Zürich - Die Kantonspolizei Zürich hat zwei Betrügern das Handwerk gelegt, die mindestens 500 gefälschte Verkehrsverbund-Abos verkauft haben. Gedruckt waren die Fälschungen auf gestohlenem Originalpapier. Die Deliktsumme beträgt rund 20'000 Franken.

Die Kantonspolizei Zürich hatte Hinweise auf den Verkauf der Fälschungen erhalten.
Die Kantonspolizei Zürich hatte Hinweise auf den Verkauf der Fälschungen erhalten.
Die Täter, ein 31-jähriger Weissrusse und ein 41-jähriger Staatenloser, sind Ende August 2006 verhaftet und in Untersuchungshaft gesetzt worden. Sie sind geständig, wie die Kantonspolizei Zürich mitteilte.
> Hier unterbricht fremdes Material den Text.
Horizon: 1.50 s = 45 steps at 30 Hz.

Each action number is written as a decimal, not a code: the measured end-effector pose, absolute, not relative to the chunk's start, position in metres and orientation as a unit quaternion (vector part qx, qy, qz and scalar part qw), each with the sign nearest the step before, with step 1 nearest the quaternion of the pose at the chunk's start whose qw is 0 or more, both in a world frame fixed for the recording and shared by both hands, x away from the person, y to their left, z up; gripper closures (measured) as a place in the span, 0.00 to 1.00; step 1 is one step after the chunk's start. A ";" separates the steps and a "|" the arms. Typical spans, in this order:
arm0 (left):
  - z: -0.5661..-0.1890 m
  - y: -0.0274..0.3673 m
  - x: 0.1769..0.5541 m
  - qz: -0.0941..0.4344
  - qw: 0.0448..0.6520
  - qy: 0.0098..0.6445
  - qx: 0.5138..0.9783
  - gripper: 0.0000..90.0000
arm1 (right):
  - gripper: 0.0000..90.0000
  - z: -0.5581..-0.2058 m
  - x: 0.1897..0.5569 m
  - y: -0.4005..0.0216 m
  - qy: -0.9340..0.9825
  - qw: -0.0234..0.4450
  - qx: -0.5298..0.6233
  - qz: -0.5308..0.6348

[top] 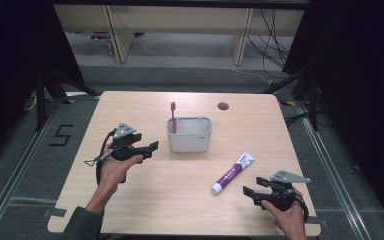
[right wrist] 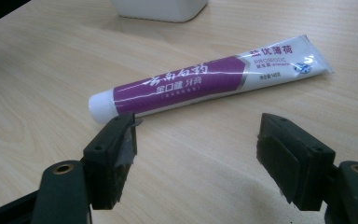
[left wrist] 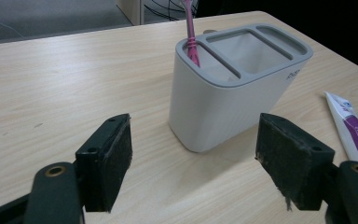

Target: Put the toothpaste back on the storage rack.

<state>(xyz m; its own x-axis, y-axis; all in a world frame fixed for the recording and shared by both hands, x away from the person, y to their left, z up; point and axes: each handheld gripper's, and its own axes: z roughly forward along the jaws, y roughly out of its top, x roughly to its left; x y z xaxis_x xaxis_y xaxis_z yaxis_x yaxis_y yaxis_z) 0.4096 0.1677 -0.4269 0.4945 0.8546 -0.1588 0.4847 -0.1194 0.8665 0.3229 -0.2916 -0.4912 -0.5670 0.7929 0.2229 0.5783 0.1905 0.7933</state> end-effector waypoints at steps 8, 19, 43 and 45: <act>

Der Ältere habe die Billette hergestellt, der Jüngere habe sie vorwiegend in Asylunterkünften und an Bahnhöfen verkauft, heisst es weiter. Die Männer sind abgewiesene Asylbewerber. Wohnhaft sind sie in den Bezirken Pfäffikon und Uster.

Die Ermittlungen aufgenommen hat die Kantonspolizei im Mai 2006. Damals erhielt sie Hinweise, dass ein Mann 9-Uhr-Pässe des Zürcher Verkehrsverbundes (ZVV) für 40 Franken statt für 118 Franken verkaufe. Aufgrund der Hinweise wurden die Kontrollen zusammen mit der SBB verstärkt. Dabei wurden rund 70 Fälschungen sichergestellt.

Diese waren auf Originalpapier gedruckt. Es stammte aus Einbrüchen vom September 2005 im Bahnhof Turbenthal sowie vom Juni 2006 an der Forchbahnstation Egg. Insgesamt wurden sechs Rollen à je 1000 Billette gestohlen.